# What is being asked:
Reproduce, exactly and only, the lines of the data that follows from the one containing "Object locations in" down to the one containing "Give the answer", without pictures.

# Records provided:
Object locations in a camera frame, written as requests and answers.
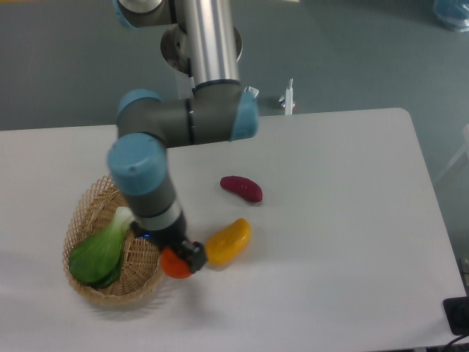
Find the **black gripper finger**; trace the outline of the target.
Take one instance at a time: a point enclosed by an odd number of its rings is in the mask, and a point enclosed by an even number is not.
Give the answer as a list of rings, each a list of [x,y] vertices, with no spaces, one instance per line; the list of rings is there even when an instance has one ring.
==
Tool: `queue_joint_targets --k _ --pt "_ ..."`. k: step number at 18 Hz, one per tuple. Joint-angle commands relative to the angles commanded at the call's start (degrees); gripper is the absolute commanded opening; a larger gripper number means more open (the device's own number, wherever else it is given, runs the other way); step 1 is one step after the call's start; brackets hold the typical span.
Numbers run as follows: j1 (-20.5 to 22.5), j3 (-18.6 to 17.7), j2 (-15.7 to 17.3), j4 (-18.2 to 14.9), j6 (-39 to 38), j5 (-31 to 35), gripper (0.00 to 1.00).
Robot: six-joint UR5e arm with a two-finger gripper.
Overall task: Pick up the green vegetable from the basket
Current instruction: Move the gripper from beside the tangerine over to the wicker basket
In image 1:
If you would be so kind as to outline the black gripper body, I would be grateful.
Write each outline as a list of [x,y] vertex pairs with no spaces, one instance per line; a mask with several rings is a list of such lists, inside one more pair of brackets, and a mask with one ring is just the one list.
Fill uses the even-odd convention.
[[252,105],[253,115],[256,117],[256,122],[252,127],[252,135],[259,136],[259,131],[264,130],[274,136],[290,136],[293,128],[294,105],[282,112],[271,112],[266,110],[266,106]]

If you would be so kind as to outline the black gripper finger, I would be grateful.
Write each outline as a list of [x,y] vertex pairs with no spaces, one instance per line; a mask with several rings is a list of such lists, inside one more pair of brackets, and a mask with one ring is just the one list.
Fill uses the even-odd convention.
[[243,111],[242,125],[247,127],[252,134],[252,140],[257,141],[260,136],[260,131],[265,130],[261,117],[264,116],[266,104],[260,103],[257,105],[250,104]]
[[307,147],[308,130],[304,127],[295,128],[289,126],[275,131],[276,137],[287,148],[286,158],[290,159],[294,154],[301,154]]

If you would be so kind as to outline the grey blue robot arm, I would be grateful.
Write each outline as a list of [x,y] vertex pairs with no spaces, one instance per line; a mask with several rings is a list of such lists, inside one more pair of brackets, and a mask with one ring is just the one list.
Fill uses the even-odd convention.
---
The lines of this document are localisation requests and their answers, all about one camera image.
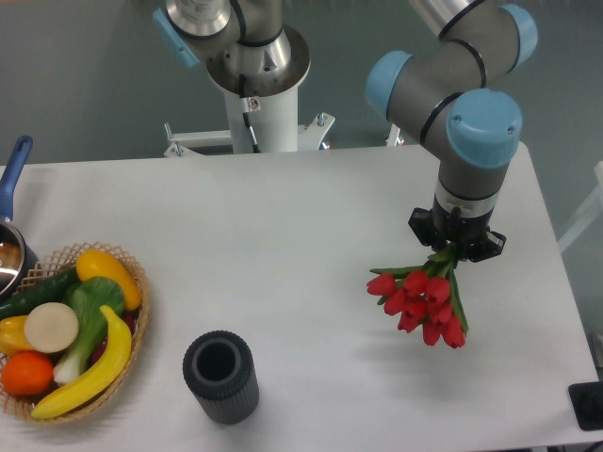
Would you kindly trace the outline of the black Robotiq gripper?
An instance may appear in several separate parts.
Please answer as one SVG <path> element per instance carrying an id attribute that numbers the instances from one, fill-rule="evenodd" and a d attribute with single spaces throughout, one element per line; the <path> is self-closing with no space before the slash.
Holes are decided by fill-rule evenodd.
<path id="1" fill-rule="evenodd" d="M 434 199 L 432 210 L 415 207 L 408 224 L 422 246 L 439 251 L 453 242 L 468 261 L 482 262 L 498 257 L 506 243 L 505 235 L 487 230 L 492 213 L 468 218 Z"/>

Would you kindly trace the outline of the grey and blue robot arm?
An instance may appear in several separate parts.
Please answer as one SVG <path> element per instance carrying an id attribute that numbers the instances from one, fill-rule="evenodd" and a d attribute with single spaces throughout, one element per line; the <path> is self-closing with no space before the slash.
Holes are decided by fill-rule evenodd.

# Exercise result:
Object locations in a camera frame, written as requests and answers.
Find the **black gripper finger**; trace the outline of the target.
Take one instance at a time: a point enclosed by an odd number of its rings is in the mask, and a point enclosed by an even number is not.
Give the answer as a list of rings, each a list of [x,y] vertices, with no spaces, one instance per line; the list of rings is there even when an instance has one ring.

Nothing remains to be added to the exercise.